Dime la dos

Foto: Kaloian.

Foto: Kaloian.

Recuerdo perfectamente el día en que una de mis hijas me comentó, como si fuera lo más natural del mundo, que en su escuela se vendían los exámenes.

Sería lo más normal para ella, pero para mí fue un shock, una de esas certezas que casi preferirías no tener. Es que cuando yo era estudiante, allá por los 70, también se cometía fraude, pero era un riesgo, y sabías a qué te exponías. Susurrarle al vecino “dime la dos” o desplegar un chivo podía costarte caro, porque el ojo vigilante del profesor podía detectarte. Ahora resulta que es el profesor quien te vende las respuestas.

Pero los educadores hacen mucho más que eso. Si no siempre le ponen precio al examen o copian directamente las soluciones en la pizarra para que nadie suspenda y tener una promoción masiva, es porque han encontrado otro método de mercar con su saber.

En mi época ibas a clases, estudiabas por tu cuenta, y te enfrentabas a la prueba. Ahora no, ahora nadie en su sano juicio encara el examen sin haber pasado varias noches a la semana en contacto con uno o varios repasadores (según sea su saber especializado o multioficio). Repasadores que con no poca frecuencia son los mismos profesores que durante el día no dan la clase o la imparten rápido y mal. Es un mecanismo no muy diferente al del técnico que te dice en el Consolidado “no, esa pieza está en falta, pero si tú quieres, yo la tengo en mi casa”.

El padre se quejará de que no gana para pagar 2 CUC por sesión a cada repasador. El profesor dirá que tiene que vivir, que la cosa está muy dura, que todo el mundo lucha su yuca, que la culpa es del Ministerio de Educación y de la mierda que le pagan. El Ministerio dirá que hace lo que puede con el presupuesto asignado y hablará del bloqueo. Y todos tendrán razón… hasta cierto punto. Como en Who killed Davey Moore de Bob Dylan, cada encartado se zafa diciendo que la responsabilidad recae sobre los hombros de otro, lo que al final significa que la culpa no es de nadie.

El punto, a mi modo de ver, es que por hechos y hábitos como estos, las nuevas generaciones ya tienen incorporados los chips del descreimiento y el cinismo. Ya no son rebeldes, dan por sentado que nada por acá tiene arreglo y que la única razón para aprobar la escuela es poder largarse apenas graduado a otras latitudes e intentar materializar por allá sus anhelos de prosperidad personal. No digo yo. Hay excepciones, desde luego, quedan educadores honestos y chicos para quienes el saber tiene sentido por sí mismo, jóvenes para quienes las utopías y los ideales todavía significan algo.

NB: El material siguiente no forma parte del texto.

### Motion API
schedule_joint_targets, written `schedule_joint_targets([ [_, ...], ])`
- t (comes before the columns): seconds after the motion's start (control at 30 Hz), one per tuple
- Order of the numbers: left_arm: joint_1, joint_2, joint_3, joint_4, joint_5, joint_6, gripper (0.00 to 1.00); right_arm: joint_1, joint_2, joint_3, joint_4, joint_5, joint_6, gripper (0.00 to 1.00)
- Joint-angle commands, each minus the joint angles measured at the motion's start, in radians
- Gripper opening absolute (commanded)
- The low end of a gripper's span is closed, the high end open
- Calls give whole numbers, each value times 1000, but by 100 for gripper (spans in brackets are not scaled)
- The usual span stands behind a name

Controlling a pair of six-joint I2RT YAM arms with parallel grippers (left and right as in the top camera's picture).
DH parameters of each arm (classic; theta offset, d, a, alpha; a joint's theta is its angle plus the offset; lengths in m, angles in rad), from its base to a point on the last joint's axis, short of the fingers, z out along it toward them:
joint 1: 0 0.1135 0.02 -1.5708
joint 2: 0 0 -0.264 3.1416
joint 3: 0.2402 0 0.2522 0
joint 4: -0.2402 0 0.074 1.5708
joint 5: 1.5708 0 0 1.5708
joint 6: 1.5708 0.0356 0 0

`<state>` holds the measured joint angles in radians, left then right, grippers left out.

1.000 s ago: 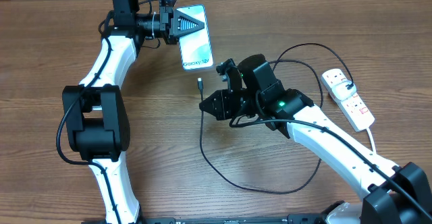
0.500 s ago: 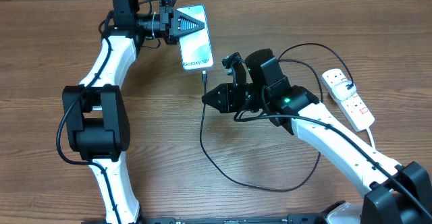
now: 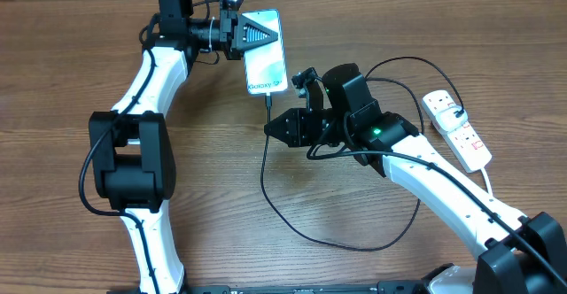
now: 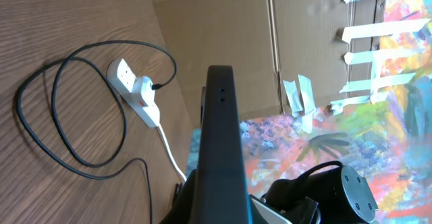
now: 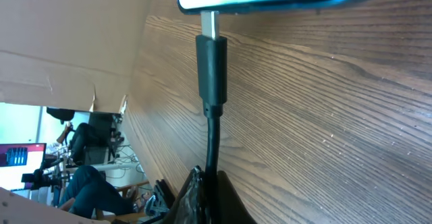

Pero son excepciones, no mayoría.

Quiero que este país les dé una oportunidad de futuro a mis hijas… o más bien que mis hijas le den una al país. No hay que olvidar que salud y educación siguen siendo los maltrechos sobrevivientes de una ristra de argumentos a favor del sistema.

Y no se trata de idealizar el pasado: en los 70 había un montón de problemas, y la Educación no estaba ni mucho menos exenta de ellos, pero con todo había cierto margen para el entusiasmo de Silvio en Canción de la nueva escuela… al menos porque los errores todavía podían ser interpretados como los tropiezos iniciales más o menos lógicos en todo proceso. Hoy no caben las excusas.

Tampoco tranquiliza la enumeración de los problemas de la educación en otros países. Flaco consuelo es centrarse en la paja en el ojo ajeno y no ver la viga en el propio. O, como lo escribirían las víctimas de nuestra hecatombe educacional, la biga en el propio.